Когда Баррас подошел к ратуше, все было кончено. Оставалось подобрать раненых и унести мертвых. Было около трех часов. Начинало светать. Дождь превратился в ливень, и сквозь него тускло просвечивала ненужная иллюминация ратуши.
Неподкупного, окровавленного и потерявшего сознание, спешили доставить в Конвент.
У лестницы Тюильри пришлось остановиться: казалось, здесь собрался весь Париж. Заспанные буржуа не поленились встать среди ночи, чтобы насладиться зрелищем поверженного врага.
– Смотрите, сам король! Как, хорош?
– Вот он, Цезарь!
– Если это тело Цезаря, то отчего не бросят его на живодерню?
Хохотали, указывали пальцами. К счастью своему, Робеспьер ничего не слышал.
Председатель Конвента обратился к депутатам:
– Подлец Робеспьер здесь. Не желаете ли его видеть?
– Нет!
– воскликнул под аплодисменты Тюрио.
– Труп тирана может быть зачумленным!..
Его принесли в одну из комнат Комитета общественной безопасности.
Положили на стол, против света, а под голову подоткнули деревянный ящик.
Он лежит, вытянувшись во весь рост. Его светлое платье изодрано и покрыто кровью, чулки спустились с ног. Он не шевелится, но часто дышит.
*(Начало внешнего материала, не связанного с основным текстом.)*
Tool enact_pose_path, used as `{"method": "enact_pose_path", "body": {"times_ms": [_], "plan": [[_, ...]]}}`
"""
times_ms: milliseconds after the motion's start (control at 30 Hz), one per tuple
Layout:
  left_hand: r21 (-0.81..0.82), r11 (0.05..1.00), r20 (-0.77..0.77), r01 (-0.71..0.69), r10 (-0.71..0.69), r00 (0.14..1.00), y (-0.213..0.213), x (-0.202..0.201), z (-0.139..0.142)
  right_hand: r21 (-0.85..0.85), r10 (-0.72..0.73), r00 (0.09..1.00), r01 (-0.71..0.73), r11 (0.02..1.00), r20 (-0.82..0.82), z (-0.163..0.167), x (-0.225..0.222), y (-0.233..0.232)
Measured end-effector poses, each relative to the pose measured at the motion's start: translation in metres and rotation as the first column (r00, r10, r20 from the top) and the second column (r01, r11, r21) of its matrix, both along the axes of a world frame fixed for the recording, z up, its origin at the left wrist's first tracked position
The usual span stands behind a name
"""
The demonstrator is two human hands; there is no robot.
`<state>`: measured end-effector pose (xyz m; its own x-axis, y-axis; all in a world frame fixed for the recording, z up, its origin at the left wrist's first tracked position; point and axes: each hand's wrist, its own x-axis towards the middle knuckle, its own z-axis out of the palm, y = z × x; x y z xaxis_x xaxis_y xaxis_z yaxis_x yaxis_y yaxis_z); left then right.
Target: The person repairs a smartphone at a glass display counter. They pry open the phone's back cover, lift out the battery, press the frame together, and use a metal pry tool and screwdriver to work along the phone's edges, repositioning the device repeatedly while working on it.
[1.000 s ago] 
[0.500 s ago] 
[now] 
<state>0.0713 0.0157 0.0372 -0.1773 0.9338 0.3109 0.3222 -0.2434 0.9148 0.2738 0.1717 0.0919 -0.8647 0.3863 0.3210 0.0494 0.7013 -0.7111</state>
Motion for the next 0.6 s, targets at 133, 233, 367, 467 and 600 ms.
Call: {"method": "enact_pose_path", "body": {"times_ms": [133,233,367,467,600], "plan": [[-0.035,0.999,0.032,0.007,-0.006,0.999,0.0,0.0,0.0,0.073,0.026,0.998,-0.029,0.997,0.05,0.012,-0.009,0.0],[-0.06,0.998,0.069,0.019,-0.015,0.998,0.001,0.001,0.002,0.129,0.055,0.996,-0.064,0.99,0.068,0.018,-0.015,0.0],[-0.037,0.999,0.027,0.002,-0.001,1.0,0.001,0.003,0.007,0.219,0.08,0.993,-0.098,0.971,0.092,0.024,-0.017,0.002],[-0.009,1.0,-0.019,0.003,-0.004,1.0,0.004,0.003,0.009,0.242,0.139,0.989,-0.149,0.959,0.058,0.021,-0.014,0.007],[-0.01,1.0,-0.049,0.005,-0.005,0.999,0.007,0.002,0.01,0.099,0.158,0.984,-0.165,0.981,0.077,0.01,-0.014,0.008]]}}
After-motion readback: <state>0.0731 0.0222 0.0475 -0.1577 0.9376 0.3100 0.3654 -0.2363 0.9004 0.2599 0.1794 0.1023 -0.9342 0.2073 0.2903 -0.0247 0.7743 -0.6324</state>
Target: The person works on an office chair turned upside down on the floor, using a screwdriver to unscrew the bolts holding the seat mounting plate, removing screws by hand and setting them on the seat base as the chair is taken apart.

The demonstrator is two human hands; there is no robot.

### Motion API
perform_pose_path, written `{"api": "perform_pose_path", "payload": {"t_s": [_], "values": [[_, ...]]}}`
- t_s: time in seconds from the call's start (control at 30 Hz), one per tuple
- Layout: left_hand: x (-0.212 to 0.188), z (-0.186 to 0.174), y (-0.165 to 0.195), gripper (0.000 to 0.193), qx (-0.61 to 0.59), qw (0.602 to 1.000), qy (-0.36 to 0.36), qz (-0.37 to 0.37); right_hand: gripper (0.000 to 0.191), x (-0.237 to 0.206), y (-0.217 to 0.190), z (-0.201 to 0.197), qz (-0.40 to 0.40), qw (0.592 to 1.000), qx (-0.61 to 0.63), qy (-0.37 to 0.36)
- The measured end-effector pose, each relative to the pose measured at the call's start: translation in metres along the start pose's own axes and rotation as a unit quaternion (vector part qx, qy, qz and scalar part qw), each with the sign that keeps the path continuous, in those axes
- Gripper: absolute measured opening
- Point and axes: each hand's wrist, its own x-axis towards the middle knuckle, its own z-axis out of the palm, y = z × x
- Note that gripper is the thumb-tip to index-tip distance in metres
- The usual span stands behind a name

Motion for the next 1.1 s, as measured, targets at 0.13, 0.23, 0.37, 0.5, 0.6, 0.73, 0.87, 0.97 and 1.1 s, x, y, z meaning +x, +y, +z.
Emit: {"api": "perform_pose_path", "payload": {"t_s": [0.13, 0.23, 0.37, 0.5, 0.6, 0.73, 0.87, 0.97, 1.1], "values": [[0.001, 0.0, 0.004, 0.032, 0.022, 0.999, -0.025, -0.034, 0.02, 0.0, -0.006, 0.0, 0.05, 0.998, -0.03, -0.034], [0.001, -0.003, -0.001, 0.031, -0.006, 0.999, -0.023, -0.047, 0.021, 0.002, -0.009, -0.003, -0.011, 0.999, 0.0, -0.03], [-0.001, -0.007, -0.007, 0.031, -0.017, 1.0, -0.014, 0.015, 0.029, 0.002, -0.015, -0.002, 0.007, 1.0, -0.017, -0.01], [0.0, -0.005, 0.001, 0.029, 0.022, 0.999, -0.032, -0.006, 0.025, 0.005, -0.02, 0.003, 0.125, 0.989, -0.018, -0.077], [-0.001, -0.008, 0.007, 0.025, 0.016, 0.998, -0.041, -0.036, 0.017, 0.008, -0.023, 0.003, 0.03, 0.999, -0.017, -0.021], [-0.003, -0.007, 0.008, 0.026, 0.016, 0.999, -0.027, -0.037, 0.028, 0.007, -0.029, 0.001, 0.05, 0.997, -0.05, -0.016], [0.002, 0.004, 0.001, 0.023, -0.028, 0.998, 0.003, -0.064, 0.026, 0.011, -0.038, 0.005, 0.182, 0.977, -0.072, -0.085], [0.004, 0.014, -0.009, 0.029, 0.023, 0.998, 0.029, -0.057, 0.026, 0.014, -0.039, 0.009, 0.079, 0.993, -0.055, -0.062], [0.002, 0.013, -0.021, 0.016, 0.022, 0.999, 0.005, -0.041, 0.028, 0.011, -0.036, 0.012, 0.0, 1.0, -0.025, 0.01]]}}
Время от времени рука бессознательно тянется к затылку, мускулы лица сокращаются, дергаются окровавленные губы. Но ни единого стона не вырывается из этих истерзанных уст.
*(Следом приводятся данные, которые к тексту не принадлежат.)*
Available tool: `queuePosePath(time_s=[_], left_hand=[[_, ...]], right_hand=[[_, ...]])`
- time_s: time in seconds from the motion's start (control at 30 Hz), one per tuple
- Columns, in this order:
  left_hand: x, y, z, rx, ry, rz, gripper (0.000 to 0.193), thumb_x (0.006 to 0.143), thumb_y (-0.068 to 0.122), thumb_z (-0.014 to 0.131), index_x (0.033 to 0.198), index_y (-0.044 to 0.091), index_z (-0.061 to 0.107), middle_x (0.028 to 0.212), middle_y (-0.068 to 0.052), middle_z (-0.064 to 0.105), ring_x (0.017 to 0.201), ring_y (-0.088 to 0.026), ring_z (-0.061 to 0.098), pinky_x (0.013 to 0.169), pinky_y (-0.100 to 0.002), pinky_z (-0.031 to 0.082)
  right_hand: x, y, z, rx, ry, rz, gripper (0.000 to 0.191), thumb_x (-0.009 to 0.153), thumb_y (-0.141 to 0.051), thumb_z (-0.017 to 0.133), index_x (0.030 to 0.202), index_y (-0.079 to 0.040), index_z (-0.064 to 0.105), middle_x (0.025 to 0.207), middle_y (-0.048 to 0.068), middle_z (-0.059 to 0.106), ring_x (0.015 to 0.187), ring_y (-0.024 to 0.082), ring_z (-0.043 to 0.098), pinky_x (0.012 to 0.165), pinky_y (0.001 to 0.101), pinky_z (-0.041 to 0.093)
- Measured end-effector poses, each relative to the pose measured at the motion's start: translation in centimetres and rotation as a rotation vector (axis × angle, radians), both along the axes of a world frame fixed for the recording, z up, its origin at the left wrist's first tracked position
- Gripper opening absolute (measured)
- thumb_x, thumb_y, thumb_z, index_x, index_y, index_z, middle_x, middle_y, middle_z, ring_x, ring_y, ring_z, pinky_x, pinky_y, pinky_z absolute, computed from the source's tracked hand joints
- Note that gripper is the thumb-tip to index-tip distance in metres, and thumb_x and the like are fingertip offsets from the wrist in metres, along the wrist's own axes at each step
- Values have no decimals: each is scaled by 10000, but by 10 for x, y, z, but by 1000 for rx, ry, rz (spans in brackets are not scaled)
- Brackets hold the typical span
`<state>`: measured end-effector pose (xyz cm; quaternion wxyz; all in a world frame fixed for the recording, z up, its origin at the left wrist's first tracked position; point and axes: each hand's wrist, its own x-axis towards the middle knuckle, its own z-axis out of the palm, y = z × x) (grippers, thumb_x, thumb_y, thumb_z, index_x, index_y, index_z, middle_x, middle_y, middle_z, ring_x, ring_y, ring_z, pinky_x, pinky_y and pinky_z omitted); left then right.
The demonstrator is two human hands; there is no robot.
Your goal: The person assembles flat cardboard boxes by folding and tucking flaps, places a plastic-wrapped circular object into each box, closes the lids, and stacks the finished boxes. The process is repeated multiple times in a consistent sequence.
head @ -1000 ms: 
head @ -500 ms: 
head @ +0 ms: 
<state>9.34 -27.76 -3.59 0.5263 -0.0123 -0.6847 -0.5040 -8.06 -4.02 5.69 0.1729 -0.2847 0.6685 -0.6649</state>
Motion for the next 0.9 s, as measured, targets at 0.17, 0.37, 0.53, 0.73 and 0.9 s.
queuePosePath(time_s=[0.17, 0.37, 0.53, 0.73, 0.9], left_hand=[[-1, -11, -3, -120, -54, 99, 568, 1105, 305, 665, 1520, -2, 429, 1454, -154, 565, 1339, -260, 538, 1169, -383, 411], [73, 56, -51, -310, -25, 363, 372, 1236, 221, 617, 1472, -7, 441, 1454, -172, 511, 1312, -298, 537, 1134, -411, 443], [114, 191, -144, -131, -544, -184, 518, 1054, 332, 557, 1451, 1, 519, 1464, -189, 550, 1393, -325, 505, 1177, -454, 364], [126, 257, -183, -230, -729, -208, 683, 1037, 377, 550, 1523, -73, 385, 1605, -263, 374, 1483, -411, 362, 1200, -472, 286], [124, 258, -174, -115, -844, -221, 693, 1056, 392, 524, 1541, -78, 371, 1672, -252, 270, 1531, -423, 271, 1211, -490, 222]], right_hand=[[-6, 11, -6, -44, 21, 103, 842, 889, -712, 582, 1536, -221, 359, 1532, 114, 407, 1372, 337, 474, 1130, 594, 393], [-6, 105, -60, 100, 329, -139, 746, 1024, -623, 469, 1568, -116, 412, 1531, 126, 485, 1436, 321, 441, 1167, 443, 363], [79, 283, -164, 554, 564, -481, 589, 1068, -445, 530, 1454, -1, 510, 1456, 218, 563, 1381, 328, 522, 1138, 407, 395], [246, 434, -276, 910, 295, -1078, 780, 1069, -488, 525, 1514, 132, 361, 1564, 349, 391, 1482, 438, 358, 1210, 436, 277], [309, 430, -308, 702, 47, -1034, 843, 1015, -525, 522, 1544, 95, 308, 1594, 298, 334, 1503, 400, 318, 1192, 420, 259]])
Входят новые мучители, чтобы взглянуть на "тирана". Лица сверкают жестокой радостью.
– Ваше величество, вы страдаете?
Он открывает глаза и смотрит на говорящих.
– Ты что, онемел?
Он только пристально смотрит на них.
Вводят Сен-Жюста и Пейяна. Они проходят вглубь и садятся у окна. Кто-то кричит любопытным, окружившим Робеспьера:
– Отойдите в сторону! Пусть они посмотрят, как их король спит на столе, словно простой смертный.
Сен-Жюст поднимает голову. Лицо его искажает душевная мука. Он встречается со взглядом Робеспьера. Робеспьер отводит глаза. Сен-Жюст следит за ним. Неподкупный смотрит на текст конституции, висящий на стене. Сен-Жюст смотрит туда же.
– А ведь это наше дело...
– шепчут его бескровные губы.
– И революционное правительство тоже...
Шесть часов утра. Дождь кончился. В комнату входит Эли Лакост. Он приказывает отвести арестованных в Консьержери. Затем обращается к хирургу:
– Хорошенько перевяжите рану Робеспьера, чтобы его можно было подвергнуть наказанию.
Когда хирург перебинтовывал Максимилиану лоб, один из присутствующих сказал:
– Смотрите! Его величеству надевают корону!
Робеспьер задумчиво посмотрел на оскорбителя.
Единственные слова, которые он произнес, многим показались странными. Когда один из любопытных, видя, что он никак не может нагнуться, чтобы подтянуть чулки, помог ему, Робеспьер тихо сказал:
– Благодарю вас, сударь.
Решили, что он сходит с ума: уже давно не обращались на "вы" и не употребляли слова "сударь", напоминавшего о времени королей.
Нет, Неподкупный был в здравом уме и ясно выразил то, что думал. Этими словами он хотел сказать, что революции и республики больше не существует, что жизнь вернулась к старому порядку и все завоевания прошлых лет безвозвратно погибли.